Discussion Questions

Mapping the Edge: A Novel

1. Do you think the book’s speculative agenda, its parallel narratives, explore a disquiet particularly characteristic of midlife? Is it an unrest limited to middle age? Why or why not?

2. Discuss Dunant’s portrayal of Anna’s unconventional "family." Is it a sufficient replacement for a typical nuclear family, in your opinion? What did you make of the rivalry between Estella and Paul, or that between Anna and Michael, for that matter? How does the childhood loss of her own mother inform Estella’s feelings for Lily?
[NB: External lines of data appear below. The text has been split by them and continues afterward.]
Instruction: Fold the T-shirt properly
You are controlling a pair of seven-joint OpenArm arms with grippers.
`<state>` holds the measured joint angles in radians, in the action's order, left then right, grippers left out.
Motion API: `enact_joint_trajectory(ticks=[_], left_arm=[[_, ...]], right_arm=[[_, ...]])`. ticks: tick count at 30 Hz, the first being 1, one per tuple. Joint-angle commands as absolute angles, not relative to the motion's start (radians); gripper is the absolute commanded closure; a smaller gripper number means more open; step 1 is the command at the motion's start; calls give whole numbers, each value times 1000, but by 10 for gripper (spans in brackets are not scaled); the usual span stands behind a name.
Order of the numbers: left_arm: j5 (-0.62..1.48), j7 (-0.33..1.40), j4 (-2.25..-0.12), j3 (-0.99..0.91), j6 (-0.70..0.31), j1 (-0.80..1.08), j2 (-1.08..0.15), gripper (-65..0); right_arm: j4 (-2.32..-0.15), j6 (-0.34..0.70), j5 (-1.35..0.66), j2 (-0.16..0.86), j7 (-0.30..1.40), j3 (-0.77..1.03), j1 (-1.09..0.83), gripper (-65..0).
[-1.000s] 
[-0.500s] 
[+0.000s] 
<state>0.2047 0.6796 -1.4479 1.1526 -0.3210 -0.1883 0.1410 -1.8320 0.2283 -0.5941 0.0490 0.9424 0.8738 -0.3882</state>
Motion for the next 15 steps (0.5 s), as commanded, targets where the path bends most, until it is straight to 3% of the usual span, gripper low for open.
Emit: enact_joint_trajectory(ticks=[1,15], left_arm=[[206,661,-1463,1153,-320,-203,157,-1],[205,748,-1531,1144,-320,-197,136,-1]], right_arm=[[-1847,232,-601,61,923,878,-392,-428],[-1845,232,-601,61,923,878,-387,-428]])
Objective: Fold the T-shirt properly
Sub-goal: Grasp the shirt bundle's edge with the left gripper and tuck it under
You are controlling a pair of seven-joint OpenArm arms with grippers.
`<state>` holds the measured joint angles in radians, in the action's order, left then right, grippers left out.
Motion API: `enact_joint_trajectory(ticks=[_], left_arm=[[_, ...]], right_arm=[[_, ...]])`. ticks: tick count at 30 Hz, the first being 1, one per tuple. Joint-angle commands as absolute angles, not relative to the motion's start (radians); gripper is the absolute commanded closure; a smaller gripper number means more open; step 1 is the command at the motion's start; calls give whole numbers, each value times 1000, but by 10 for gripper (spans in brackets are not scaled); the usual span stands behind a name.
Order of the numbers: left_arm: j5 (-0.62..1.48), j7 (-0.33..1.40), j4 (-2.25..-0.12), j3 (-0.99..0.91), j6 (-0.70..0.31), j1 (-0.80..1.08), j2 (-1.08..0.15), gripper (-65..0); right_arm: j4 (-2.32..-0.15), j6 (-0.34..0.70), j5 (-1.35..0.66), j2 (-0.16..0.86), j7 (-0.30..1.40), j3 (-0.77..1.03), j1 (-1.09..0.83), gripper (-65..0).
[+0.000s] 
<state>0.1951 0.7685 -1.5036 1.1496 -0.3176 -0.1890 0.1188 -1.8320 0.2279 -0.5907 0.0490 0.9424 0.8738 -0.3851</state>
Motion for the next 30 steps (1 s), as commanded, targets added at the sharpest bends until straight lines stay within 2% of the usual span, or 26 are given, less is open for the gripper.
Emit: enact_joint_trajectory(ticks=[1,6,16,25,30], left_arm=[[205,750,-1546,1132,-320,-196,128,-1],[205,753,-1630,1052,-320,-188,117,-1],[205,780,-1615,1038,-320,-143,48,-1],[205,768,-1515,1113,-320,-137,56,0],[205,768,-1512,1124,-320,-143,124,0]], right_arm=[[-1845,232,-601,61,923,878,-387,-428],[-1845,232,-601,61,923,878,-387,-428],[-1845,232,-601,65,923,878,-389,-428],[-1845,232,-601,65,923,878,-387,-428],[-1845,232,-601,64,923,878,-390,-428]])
3. How does the disingenuous nature of Anna’s affair with the art dealer heighten its intensity, for both? What is Dunant suggesting about the nature of sexual intimacy and personal trust?

4. Do you think Dunant succeeds in her divergent storytelling? How do differing versions of the truth work to subvert the form of the typical thriller? How does the double plot serve as a metaphor for the duality of Anna’s desires, or those of anyone? How does Dunant resolve this dilemma, in your opinion? Does she?

5. Discuss Dunant’s comparison of the physical connection between a mother and child to that of a woman and her lover. How are the varieties of love and desire intertwined here--for better and for worse?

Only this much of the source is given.